Visual perceptual processes occur with an accuracy and ease that belies the difficulty of the problems they solve, and the perception of object motion is no exception. On page 745 of this issue, Jean Lorenceau and David Alais shed new light on how we perceive object motion, showing that an object's shape exerts a powerful influence on motion integration, the process by which ambiguous local motion measurements are combined to determine the object's motion. A simple diamond, translating horizontally (left), illustrates the problem. Receptive fields of neurons in the visual cortex sample small regions of space, and those situated on a moving object's edge cannot determine the object's true motion. Although the diamond moves horizontally, an edge viewed in isolation (through the circle) appears to move diagonally, and is consistent with a wide range of object motions. Yet even when the unambiguous motions of the corners are covered with occluding surfaces (center), leaving only the edges, the diamond still appears to move rightward. The only way to derive rightward motion from this stimulus is to combine motion information across edges. Each edge alone is ambiguous, but together, they yield the correct motion direction. Much research now supports the idea that local motion measurements are integrated across space in this manner.

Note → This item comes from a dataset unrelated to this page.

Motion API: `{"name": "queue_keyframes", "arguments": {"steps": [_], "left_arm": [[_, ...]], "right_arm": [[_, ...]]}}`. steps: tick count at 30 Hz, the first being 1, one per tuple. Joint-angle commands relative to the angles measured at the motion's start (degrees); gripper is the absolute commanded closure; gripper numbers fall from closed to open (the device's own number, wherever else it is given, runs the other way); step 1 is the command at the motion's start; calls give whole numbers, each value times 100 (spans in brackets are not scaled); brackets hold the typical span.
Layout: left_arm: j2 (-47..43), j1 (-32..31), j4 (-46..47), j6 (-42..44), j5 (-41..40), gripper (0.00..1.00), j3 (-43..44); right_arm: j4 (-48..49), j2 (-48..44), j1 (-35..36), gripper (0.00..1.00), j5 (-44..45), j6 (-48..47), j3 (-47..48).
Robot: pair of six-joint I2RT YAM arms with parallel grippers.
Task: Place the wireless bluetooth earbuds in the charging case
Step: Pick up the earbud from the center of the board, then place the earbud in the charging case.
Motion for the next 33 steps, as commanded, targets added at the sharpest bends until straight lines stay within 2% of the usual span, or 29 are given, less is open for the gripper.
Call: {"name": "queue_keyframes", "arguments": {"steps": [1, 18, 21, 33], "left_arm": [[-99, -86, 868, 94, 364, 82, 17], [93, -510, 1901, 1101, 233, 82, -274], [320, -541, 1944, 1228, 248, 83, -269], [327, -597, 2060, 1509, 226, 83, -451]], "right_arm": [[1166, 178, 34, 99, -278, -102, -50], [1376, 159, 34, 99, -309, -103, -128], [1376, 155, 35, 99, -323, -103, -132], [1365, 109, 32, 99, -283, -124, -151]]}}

The integration process is tricky, however. Most scenes contain more than one object, and if edge motions are combined across objects, the resulting motion estimates will be wrong. The visual system must somehow restrict motion integration to measurements made on the same object. Lorenceau and Alais investigate this process by permuting the contours in their stimuli. In the example on the right, the top and bottom contours of the diamond have simply been swapped. The motion information is thus unchanged, but the new contours form a different global shape. This simple manipulation has a drastic effect on motion perception. Whereas the original diamond configuration is perceived to move as a single solid object, the contours in the new configuration are almost always seen to move independently. Thus the visual system opts not to integrate the edge motions even though they are perfectly consistent with a single global motion. What accounts for the difference? One critical variable seems to be contour closure. The authors found that contour configurations that did not form a closed shape were almost never seen to cohere. The unclosed shapes remained incoherent even after subjects were shown the full, unoccluded shape (in this case, a bow-tie). The visual system thus seems to have a built-in bias favoring integration for closed shapes. Given that objects in the world tend to have closed bounding contours, these influences of shape on motion interpretation may serve to avoid integrating across different objects.